How to complete this task>
Where a line holds the word "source", copy it from the records.
··· Materials provided
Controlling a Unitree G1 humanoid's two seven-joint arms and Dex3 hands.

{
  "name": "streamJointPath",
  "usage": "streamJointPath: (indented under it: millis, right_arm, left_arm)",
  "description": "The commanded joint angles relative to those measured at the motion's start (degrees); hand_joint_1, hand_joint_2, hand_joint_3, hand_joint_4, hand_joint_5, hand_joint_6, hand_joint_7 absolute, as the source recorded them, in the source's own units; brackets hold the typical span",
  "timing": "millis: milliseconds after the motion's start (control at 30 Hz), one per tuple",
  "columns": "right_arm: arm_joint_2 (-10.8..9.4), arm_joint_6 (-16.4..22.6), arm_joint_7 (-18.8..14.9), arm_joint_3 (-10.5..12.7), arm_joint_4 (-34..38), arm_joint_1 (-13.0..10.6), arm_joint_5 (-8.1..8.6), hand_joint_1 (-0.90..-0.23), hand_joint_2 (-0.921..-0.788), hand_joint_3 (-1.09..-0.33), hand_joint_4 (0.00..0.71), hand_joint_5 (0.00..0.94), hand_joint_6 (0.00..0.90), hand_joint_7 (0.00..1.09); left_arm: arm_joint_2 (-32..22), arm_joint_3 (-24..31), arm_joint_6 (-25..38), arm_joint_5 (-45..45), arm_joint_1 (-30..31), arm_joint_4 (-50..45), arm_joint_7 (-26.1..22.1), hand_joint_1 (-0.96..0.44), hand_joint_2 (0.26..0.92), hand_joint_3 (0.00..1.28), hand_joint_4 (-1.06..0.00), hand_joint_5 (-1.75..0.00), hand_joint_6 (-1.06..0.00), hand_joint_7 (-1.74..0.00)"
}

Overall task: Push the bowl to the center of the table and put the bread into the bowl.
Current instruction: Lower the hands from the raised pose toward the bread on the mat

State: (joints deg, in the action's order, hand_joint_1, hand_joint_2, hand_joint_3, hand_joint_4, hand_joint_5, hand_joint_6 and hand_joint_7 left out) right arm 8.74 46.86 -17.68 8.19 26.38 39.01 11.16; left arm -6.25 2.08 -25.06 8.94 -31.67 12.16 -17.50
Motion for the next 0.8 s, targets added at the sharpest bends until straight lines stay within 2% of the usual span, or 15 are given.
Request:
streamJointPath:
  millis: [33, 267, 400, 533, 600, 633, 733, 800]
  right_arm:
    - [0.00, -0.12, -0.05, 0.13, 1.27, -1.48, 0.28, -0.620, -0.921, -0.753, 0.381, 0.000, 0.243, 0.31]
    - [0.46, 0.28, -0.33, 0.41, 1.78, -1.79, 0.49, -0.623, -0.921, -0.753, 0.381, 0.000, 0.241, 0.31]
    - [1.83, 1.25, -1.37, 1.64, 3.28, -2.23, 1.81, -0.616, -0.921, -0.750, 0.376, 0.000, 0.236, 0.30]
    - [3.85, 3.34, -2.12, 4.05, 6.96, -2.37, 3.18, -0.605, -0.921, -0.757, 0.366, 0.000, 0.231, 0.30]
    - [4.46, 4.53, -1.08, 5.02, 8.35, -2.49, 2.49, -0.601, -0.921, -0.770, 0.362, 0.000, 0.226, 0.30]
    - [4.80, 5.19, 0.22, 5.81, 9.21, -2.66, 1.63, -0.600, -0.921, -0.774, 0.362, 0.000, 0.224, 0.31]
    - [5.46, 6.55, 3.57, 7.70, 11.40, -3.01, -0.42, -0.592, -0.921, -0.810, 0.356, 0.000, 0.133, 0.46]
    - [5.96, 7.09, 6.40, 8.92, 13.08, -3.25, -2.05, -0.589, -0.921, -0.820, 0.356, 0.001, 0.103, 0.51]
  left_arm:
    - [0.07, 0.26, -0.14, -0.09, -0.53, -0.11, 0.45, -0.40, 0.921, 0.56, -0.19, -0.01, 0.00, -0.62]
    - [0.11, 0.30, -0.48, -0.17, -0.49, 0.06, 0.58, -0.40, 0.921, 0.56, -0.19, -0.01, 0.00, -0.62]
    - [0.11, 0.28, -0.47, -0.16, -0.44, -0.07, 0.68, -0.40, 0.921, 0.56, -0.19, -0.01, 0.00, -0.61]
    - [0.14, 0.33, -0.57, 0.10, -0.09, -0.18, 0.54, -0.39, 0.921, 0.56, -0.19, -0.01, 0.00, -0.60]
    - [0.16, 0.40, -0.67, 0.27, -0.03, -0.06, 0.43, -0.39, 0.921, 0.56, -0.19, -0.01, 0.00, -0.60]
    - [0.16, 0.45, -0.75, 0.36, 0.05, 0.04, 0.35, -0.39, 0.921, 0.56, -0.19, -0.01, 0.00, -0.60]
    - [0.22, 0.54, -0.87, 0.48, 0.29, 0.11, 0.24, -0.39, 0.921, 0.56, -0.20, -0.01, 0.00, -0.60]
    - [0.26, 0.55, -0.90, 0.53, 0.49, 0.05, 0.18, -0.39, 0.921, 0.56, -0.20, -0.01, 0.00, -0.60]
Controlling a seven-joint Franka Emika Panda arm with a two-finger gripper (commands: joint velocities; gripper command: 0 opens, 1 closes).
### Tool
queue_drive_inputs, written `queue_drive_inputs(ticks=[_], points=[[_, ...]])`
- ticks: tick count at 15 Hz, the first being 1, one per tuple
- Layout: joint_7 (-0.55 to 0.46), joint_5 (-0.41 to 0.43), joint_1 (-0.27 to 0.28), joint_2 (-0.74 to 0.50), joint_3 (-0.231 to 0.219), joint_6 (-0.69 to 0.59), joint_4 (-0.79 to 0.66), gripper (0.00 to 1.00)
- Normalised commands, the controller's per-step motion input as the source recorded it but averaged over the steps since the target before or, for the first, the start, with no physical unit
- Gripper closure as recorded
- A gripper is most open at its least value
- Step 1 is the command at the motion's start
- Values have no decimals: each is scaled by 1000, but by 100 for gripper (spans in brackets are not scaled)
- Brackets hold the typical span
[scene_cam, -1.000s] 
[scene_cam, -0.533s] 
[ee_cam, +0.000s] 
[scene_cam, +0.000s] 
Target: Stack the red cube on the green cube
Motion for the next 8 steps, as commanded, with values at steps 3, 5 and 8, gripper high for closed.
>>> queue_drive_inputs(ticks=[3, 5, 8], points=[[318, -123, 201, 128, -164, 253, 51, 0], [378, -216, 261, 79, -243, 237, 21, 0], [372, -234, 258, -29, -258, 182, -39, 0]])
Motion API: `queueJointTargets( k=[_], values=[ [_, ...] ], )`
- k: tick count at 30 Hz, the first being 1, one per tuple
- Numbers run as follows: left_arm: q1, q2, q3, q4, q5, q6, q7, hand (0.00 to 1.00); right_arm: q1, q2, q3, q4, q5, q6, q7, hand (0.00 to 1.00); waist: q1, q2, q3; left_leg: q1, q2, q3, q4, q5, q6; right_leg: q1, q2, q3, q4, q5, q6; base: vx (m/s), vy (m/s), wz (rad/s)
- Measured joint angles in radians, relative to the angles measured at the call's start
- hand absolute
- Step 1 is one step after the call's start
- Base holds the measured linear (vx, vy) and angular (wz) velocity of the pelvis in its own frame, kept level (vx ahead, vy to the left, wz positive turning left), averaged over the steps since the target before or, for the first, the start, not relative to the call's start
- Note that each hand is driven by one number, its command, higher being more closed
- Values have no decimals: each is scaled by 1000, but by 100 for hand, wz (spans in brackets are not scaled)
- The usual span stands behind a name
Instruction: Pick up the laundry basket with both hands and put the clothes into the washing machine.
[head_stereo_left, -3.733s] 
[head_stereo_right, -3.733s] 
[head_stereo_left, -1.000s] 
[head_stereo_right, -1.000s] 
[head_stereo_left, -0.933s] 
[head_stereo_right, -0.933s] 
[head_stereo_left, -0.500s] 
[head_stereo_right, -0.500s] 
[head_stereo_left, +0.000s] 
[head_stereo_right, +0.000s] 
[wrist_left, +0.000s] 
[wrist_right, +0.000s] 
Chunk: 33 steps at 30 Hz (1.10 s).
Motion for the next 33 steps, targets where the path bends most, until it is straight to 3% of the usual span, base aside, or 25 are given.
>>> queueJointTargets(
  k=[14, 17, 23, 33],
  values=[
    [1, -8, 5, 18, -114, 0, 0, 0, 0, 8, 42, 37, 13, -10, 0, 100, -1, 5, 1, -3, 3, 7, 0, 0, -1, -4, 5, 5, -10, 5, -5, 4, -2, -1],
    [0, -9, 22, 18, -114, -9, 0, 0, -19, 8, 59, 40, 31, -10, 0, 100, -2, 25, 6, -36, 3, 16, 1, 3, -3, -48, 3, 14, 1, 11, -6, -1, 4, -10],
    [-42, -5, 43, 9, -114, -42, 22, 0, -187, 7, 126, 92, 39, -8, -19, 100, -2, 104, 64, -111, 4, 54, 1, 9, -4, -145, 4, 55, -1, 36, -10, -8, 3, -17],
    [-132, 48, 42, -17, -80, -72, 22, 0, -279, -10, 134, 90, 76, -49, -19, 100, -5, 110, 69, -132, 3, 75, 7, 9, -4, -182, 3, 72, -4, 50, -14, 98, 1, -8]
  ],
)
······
Completed task>
  "description": "The commanded joint angles relative to those measured at the motion's start (degrees); hand_joint_1, hand_joint_2, hand_joint_3, hand_joint_4, hand_joint_5, hand_joint_6, hand_joint_7 absolute, as the source recorded them, in the source's own units; brackets hold the typical span",
- Normalised commands, the controller's per-step motion input as the source recorded it but averaged over the steps since the target before or, for the first, the start, with no physical unit

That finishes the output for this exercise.